Wisconsin legislative term for 1941–1942

The Sixty-Fifth Wisconsin Legislature convened from January 8, 1941, to June 6, 1941, in regular session.

This legislative term coincided with the United States entrance into World War II. This session also represents the first time the Legislature failed to pass a redistricting act on schedule. Ultimately, no redistricting would occur in Wisconsin in the 1940s.

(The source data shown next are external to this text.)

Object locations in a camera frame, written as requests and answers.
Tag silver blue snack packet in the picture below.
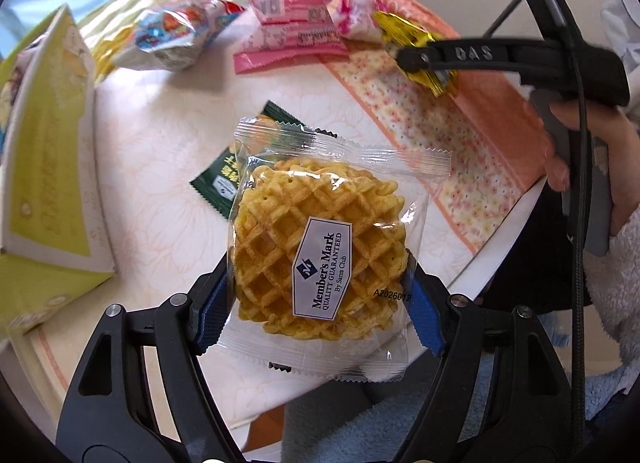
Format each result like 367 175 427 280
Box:
112 0 247 72

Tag pink white candy bag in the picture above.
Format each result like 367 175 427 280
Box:
330 0 396 44

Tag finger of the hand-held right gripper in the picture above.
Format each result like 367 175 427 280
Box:
396 40 523 78

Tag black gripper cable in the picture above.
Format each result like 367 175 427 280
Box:
567 38 591 449

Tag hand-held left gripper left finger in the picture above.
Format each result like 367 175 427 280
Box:
55 258 251 463

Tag gold snack packet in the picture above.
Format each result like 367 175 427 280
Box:
372 10 458 98

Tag cream garment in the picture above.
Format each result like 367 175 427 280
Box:
600 0 640 118

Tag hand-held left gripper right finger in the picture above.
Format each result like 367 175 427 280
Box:
400 250 586 463

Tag green cardboard box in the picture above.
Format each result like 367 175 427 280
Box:
0 3 118 334

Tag clear waffle packet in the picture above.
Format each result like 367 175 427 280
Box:
217 115 453 384

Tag person's right hand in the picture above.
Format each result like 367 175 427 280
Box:
544 102 640 239

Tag blue fleece garment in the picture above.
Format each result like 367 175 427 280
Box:
285 353 640 463

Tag dark green snack packet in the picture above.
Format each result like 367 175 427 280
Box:
189 100 306 218

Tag white folding table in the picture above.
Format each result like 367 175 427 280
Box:
5 63 548 444

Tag pink floral cloth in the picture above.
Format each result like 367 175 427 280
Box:
312 0 548 251

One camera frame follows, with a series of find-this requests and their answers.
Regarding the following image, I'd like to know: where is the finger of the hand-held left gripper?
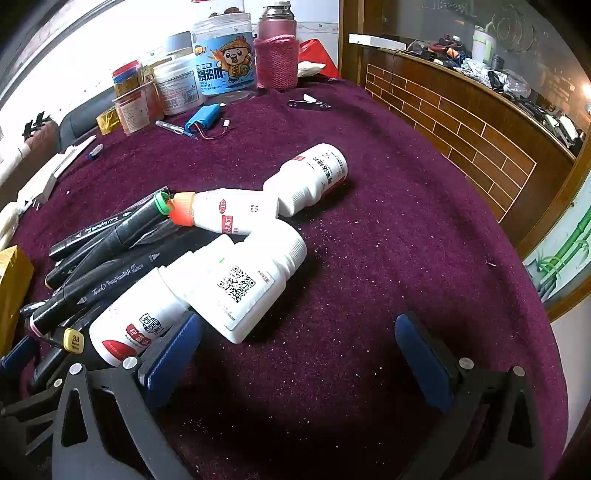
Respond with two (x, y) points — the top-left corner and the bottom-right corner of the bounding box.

Senators representing even-numbered districts were newly elected for this session and were serving the first two years of a four-year term. Assembly members were elected to a two-year term. Assembly members and even-numbered senators were elected in the general election of November 5, 1940. Senators representing odd-numbered districts were serving the third and fourth year of a four-year term, having been elected in the general election of November 8, 1938.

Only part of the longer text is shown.